Task item
Using the records below, give again exactly the lines from the line that contains "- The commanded" through the line that contains "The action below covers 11", both ends included, and only those.

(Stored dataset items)
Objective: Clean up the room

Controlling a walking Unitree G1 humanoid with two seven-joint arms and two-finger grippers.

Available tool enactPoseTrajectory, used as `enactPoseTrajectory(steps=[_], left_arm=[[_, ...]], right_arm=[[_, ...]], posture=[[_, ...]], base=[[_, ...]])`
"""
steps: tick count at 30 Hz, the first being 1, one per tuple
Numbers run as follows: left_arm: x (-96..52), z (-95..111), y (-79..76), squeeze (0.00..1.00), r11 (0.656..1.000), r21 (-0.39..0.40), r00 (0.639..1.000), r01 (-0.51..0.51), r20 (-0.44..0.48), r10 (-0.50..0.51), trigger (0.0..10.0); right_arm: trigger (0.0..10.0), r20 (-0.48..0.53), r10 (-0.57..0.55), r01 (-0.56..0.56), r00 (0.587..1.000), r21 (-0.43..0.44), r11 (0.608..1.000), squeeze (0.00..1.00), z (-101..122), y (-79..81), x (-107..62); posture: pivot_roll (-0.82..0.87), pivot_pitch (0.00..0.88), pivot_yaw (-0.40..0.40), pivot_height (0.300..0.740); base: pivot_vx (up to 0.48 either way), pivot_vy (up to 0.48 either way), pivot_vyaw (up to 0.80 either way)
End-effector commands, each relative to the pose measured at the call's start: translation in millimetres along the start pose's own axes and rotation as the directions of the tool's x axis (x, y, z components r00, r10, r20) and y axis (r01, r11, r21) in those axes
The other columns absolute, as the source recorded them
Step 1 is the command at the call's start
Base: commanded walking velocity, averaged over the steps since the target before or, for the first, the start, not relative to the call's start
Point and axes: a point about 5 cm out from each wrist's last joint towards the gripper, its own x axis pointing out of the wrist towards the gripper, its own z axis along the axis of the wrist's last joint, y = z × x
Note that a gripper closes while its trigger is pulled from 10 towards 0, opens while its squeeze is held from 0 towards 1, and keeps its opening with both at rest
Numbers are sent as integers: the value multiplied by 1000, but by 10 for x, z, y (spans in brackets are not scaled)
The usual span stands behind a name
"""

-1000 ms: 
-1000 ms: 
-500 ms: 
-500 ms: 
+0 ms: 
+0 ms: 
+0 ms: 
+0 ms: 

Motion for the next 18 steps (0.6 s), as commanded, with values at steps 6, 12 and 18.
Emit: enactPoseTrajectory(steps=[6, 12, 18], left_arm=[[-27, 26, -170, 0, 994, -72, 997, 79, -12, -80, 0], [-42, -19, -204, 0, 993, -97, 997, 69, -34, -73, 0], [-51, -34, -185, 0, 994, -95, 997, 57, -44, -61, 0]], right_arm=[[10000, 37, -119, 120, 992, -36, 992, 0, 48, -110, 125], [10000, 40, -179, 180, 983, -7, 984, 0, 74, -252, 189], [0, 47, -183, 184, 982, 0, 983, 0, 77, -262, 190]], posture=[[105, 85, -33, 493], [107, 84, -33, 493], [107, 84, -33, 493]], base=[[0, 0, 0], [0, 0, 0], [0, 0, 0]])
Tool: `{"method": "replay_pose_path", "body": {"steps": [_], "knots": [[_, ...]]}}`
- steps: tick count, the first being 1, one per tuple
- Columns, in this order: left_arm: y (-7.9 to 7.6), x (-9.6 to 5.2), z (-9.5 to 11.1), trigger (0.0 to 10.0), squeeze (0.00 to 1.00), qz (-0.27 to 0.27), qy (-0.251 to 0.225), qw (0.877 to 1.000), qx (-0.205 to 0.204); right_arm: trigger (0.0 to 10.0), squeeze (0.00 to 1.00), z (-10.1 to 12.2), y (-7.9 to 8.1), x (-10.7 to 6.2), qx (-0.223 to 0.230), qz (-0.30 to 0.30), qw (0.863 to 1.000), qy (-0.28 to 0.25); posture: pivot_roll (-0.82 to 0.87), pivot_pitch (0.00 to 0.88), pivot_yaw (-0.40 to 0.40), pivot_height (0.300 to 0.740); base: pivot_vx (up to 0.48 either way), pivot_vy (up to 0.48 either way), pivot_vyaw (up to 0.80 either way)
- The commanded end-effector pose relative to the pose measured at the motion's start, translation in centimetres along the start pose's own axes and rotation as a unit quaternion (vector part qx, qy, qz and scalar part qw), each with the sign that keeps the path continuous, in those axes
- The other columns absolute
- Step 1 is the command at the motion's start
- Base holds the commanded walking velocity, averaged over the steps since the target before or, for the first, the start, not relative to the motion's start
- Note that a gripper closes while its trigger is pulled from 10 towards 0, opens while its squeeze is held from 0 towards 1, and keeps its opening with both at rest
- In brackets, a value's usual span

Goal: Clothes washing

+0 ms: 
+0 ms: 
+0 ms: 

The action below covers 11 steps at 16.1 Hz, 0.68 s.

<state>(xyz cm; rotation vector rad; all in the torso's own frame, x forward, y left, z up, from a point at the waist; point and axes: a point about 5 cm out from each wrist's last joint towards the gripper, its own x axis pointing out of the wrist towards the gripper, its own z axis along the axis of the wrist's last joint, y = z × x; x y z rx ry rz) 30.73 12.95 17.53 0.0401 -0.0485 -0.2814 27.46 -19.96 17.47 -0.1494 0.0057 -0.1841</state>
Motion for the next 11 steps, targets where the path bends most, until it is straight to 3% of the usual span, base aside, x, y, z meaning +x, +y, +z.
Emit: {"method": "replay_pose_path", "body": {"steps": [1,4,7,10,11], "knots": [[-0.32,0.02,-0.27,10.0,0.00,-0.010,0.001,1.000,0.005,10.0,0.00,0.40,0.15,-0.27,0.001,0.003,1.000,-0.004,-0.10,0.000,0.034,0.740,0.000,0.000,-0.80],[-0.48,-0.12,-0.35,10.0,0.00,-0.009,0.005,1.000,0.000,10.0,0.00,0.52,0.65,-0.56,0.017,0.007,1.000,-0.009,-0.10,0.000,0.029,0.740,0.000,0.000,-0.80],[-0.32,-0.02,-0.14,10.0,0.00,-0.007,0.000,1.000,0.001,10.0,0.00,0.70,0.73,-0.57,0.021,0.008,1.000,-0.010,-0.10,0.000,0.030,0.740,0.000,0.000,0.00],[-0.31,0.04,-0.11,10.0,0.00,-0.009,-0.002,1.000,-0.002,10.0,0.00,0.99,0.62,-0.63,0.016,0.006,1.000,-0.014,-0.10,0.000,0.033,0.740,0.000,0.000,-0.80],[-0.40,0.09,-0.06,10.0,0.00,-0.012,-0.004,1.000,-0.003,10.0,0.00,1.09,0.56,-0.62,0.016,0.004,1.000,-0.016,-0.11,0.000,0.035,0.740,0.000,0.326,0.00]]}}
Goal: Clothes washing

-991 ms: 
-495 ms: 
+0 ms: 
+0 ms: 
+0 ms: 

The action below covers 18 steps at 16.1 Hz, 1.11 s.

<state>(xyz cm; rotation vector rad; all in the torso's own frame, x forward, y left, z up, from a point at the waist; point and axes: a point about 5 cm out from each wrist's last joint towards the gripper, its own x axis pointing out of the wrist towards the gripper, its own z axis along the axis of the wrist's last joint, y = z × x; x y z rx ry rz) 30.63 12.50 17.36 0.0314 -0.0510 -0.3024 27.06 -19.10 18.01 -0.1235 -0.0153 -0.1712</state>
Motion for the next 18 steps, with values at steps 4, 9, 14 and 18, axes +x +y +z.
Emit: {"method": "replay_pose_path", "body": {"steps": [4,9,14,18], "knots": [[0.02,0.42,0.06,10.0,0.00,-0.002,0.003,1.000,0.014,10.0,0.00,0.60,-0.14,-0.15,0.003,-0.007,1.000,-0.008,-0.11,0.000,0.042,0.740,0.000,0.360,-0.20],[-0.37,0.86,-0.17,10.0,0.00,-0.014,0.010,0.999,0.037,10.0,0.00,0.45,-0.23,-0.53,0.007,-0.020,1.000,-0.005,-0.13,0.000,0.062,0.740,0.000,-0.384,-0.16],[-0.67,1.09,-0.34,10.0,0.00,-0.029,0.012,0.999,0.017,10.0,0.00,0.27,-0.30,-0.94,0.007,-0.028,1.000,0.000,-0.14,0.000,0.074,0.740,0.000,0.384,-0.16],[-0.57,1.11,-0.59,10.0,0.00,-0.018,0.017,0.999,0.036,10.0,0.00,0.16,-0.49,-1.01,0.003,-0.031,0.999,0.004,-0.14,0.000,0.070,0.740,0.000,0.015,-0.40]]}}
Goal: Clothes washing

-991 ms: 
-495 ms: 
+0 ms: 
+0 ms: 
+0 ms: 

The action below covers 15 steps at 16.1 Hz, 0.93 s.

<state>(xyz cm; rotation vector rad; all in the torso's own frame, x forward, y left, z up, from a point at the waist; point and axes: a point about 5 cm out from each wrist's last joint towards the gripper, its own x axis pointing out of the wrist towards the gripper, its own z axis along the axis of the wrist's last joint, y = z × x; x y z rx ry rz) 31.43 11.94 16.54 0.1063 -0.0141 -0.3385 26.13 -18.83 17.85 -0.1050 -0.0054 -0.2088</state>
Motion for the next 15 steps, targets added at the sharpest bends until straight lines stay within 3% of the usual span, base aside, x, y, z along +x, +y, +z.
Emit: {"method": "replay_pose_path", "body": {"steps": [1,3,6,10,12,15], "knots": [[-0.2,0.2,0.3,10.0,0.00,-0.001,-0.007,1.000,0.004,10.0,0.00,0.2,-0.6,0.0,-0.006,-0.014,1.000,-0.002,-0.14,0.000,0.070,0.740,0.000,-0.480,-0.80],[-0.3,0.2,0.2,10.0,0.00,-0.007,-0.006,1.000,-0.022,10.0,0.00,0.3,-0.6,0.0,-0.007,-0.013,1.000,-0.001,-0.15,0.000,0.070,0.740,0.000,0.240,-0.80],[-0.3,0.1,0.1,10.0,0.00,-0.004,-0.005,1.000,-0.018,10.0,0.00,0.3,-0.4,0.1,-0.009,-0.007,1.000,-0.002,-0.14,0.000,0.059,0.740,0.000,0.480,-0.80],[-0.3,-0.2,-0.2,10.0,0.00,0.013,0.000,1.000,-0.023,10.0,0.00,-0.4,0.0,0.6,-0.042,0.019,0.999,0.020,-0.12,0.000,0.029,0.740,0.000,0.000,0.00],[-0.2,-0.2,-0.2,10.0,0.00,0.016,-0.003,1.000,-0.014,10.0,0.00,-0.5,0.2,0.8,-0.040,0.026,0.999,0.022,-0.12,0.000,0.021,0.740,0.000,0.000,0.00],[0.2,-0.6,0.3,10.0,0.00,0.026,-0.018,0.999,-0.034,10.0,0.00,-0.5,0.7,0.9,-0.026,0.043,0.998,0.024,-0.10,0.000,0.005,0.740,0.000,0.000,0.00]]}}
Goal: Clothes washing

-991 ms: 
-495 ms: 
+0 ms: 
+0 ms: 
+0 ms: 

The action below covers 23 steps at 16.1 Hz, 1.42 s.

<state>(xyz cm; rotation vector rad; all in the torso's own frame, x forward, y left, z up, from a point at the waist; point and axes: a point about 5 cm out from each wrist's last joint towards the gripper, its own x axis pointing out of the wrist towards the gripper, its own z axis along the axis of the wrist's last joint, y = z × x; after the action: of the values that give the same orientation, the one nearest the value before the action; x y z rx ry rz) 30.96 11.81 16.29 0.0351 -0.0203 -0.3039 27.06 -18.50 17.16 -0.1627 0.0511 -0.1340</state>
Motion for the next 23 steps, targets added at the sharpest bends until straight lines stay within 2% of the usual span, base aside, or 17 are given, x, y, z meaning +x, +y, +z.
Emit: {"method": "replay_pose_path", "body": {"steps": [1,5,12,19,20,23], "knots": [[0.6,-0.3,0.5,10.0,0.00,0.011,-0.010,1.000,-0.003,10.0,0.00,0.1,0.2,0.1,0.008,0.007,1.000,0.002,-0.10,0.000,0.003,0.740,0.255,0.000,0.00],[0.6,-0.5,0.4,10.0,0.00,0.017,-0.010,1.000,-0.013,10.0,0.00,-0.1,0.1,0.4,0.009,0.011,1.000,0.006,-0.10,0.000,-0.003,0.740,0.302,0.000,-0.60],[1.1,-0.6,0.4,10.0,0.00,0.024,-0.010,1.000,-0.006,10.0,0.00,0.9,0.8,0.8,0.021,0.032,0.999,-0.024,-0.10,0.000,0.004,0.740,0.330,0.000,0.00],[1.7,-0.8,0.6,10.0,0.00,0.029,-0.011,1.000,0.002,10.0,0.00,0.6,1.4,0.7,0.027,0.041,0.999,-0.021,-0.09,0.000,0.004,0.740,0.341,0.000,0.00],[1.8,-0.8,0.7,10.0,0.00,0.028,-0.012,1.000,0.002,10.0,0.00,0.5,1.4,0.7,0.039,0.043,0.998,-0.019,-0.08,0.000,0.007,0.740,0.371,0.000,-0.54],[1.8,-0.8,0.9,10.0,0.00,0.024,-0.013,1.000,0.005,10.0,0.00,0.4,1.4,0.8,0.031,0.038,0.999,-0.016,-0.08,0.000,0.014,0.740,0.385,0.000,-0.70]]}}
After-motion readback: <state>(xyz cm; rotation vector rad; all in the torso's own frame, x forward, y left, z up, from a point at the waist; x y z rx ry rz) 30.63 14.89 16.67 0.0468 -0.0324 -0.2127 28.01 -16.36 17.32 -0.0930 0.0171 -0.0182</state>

Expected output
- The commanded end-effector pose relative to the pose measured at the motion's start, translation in centimetres along the start pose's own axes and rotation as a unit quaternion (vector part qx, qy, qz and scalar part qw), each with the sign that keeps the path continuous, in those axes
- The other columns absolute
- Step 1 is the command at the motion's start
- Base holds the commanded walking velocity, averaged over the steps since the target before or, for the first, the start, not relative to the motion's start
- Note that a gripper closes while its trigger is pulled from 10 towards 0, opens while its squeeze is held from 0 towards 1, and keeps its opening with both at rest
- In brackets, a value's usual span

Goal: Clothes washing

+0 ms: 
+0 ms: 
+0 ms: 

The action below covers 11 steps at 16.1 Hz, 0.68 s.

The answer given is complete.